Lines that include "frame" make up the answer; copy all of them from the data below.
************
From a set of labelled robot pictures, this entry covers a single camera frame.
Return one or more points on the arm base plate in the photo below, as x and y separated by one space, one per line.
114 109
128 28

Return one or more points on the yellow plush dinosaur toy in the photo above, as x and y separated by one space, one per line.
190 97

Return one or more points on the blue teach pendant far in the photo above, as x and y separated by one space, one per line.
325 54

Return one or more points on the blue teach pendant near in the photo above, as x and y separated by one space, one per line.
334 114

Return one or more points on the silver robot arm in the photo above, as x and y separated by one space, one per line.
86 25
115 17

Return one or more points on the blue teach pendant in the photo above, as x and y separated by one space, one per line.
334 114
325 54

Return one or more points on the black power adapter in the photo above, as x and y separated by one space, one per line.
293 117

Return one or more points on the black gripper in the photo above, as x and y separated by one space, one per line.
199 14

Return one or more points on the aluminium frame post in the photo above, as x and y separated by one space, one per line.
************
ANSWER SPACE
From a set of labelled robot pictures, this entry covers a single camera frame.
Return one or more points on the aluminium frame post in the photo above, as x and y separated by one space, one per line.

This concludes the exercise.